* _AIM OF THE TASK_: Begin at the line below that has "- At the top" and stop after the line that has "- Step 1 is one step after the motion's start". Please restate only those lines, word for word.
-- Opening Marker --
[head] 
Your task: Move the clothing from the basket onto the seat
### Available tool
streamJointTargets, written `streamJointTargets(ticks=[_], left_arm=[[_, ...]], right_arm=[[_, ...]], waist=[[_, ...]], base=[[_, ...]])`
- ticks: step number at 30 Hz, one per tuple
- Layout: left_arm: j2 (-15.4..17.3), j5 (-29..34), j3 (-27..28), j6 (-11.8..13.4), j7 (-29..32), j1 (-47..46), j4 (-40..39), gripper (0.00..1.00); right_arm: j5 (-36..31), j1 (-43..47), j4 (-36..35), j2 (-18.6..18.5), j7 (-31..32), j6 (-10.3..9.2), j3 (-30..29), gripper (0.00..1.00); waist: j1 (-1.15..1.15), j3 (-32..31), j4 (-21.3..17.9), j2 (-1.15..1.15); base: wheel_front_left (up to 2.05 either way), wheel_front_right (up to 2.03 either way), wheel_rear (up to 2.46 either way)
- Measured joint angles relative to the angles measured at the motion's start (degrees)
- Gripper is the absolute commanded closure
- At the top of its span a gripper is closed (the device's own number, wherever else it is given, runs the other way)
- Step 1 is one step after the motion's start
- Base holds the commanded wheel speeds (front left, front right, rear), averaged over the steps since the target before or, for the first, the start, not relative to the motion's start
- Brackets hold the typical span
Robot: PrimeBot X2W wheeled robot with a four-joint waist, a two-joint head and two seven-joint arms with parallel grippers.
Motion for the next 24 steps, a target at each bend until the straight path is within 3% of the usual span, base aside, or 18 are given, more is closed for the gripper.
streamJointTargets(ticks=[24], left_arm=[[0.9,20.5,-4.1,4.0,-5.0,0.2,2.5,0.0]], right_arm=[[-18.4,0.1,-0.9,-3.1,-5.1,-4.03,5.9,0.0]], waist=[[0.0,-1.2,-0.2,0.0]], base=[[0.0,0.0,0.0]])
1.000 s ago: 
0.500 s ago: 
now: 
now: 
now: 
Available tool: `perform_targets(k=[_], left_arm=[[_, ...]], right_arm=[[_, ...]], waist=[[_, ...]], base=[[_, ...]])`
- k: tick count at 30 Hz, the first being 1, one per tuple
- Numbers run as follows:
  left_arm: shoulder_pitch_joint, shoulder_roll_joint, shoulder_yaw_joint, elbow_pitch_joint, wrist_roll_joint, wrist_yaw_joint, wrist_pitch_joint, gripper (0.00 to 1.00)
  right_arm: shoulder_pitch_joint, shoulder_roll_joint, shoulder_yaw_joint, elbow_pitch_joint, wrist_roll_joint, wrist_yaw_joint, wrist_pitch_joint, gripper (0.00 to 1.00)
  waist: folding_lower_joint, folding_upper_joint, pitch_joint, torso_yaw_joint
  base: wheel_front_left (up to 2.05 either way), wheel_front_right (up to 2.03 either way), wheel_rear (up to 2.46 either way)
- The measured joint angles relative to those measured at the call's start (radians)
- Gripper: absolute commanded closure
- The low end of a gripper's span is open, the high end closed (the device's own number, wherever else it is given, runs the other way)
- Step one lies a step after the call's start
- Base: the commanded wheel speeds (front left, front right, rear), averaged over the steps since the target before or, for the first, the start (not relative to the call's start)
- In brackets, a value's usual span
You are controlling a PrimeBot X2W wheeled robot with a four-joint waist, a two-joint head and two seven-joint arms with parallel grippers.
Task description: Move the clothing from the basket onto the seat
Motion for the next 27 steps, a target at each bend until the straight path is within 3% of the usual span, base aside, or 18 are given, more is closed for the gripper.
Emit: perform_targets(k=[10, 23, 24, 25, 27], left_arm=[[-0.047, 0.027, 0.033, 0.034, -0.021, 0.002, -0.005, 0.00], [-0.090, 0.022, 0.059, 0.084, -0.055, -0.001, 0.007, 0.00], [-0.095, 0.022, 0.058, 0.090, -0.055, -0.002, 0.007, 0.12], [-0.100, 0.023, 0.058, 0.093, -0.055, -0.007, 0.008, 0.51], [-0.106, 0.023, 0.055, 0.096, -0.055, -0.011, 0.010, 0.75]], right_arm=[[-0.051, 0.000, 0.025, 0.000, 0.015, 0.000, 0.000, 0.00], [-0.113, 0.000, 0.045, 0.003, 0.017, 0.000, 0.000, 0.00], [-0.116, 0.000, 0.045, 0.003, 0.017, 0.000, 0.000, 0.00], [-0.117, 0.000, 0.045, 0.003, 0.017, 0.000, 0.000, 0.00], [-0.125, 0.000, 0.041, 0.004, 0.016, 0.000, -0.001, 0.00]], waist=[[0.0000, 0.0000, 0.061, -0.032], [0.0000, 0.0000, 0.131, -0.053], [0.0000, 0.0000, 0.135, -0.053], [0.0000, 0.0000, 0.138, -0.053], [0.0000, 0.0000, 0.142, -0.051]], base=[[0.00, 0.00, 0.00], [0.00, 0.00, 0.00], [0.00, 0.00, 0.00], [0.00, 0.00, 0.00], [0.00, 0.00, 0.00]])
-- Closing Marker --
* _WRITTEN SOLUTION_:
- At the top of its span a gripper is closed (the device's own number, wherever else it is given, runs the other way)
- Step 1 is one step after the motion's start

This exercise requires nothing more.